- [PROBLEM STATEMENT] In the data below, one line contains "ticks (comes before" and a later one contains "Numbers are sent". Print both, with every line between them, exactly and alone.

- [DATA BLOCK]
=== Begin Enclosure ===

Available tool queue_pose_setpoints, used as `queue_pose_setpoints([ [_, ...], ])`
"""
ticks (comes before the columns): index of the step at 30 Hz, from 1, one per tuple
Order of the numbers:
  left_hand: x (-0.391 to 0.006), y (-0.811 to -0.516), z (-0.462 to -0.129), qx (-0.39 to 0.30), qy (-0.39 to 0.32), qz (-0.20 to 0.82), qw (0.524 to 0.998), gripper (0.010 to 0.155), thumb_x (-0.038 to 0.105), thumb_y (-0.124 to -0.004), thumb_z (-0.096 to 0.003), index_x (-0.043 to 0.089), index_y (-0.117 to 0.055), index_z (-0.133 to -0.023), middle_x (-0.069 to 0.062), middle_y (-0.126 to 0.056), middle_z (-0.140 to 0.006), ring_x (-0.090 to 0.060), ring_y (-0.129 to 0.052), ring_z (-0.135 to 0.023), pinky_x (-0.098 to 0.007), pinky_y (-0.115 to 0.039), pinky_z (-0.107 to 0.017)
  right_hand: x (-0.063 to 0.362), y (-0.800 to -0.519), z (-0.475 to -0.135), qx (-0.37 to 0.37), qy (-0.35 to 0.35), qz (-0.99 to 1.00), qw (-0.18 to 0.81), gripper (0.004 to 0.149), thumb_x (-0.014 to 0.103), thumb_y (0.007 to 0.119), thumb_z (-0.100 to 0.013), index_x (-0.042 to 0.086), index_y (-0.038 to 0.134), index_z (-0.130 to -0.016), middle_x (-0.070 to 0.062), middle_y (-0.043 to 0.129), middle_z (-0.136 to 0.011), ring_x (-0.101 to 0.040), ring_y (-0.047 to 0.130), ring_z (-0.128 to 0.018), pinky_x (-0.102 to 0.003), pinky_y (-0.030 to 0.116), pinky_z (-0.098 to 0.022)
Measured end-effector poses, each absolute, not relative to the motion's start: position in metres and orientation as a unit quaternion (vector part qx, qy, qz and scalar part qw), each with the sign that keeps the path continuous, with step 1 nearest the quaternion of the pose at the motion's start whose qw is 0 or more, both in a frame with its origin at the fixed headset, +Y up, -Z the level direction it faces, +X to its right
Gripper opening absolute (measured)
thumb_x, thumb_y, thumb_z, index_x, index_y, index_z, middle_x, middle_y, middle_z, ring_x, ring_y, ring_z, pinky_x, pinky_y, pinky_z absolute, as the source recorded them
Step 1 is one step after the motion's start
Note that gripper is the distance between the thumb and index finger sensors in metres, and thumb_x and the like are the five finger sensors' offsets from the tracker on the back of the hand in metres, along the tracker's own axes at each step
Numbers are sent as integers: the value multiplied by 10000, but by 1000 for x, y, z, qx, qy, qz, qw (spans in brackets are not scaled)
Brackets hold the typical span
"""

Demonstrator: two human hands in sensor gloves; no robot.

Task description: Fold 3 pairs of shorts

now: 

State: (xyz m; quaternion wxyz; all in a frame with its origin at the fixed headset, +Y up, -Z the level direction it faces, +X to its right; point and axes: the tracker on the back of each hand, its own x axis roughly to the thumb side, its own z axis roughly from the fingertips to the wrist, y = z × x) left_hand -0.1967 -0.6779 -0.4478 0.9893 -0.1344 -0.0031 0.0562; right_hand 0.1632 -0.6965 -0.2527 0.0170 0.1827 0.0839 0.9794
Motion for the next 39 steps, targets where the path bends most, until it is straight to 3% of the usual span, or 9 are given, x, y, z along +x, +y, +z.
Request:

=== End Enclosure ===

- [COMPLETED TASK]
ticks (comes before the columns): index of the step at 30 Hz, from 1, one per tuple
Order of the numbers:
  left_hand: x (-0.391 to 0.006), y (-0.811 to -0.516), z (-0.462 to -0.129), qx (-0.39 to 0.30), qy (-0.39 to 0.32), qz (-0.20 to 0.82), qw (0.524 to 0.998), gripper (0.010 to 0.155), thumb_x (-0.038 to 0.105), thumb_y (-0.124 to -0.004), thumb_z (-0.096 to 0.003), index_x (-0.043 to 0.089), index_y (-0.117 to 0.055), index_z (-0.133 to -0.023), middle_x (-0.069 to 0.062), middle_y (-0.126 to 0.056), middle_z (-0.140 to 0.006), ring_x (-0.090 to 0.060), ring_y (-0.129 to 0.052), ring_z (-0.135 to 0.023), pinky_x (-0.098 to 0.007), pinky_y (-0.115 to 0.039), pinky_z (-0.107 to 0.017)
  right_hand: x (-0.063 to 0.362), y (-0.800 to -0.519), z (-0.475 to -0.135), qx (-0.37 to 0.37), qy (-0.35 to 0.35), qz (-0.99 to 1.00), qw (-0.18 to 0.81), gripper (0.004 to 0.149), thumb_x (-0.014 to 0.103), thumb_y (0.007 to 0.119), thumb_z (-0.100 to 0.013), index_x (-0.042 to 0.086), index_y (-0.038 to 0.134), index_z (-0.130 to -0.016), middle_x (-0.070 to 0.062), middle_y (-0.043 to 0.129), middle_z (-0.136 to 0.011), ring_x (-0.101 to 0.040), ring_y (-0.047 to 0.130), ring_z (-0.128 to 0.018), pinky_x (-0.102 to 0.003), pinky_y (-0.030 to 0.116), pinky_z (-0.098 to 0.022)
Measured end-effector poses, each absolute, not relative to the motion's start: position in metres and orientation as a unit quaternion (vector part qx, qy, qz and scalar part qw), each with the sign that keeps the path continuous, with step 1 nearest the quaternion of the pose at the motion's start whose qw is 0 or more, both in a frame with its origin at the fixed headset, +Y up, -Z the level direction it faces, +X to its right
Gripper opening absolute (measured)
thumb_x, thumb_y, thumb_z, index_x, index_y, index_z, middle_x, middle_y, middle_z, ring_x, ring_y, ring_z, pinky_x, pinky_y, pinky_z absolute, as the source recorded them
Step 1 is one step after the motion's start
Note that gripper is the distance between the thumb and index finger sensors in metres, and thumb_x and the like are the five finger sensors' offsets from the tracker on the back of the hand in metres, along the tracker's own axes at each step
Numbers are sent as integers: the value multiplied by 10000, but by 1000 for x, y, z, qx, qy, qz, qw (spans in brackets are not scaled)

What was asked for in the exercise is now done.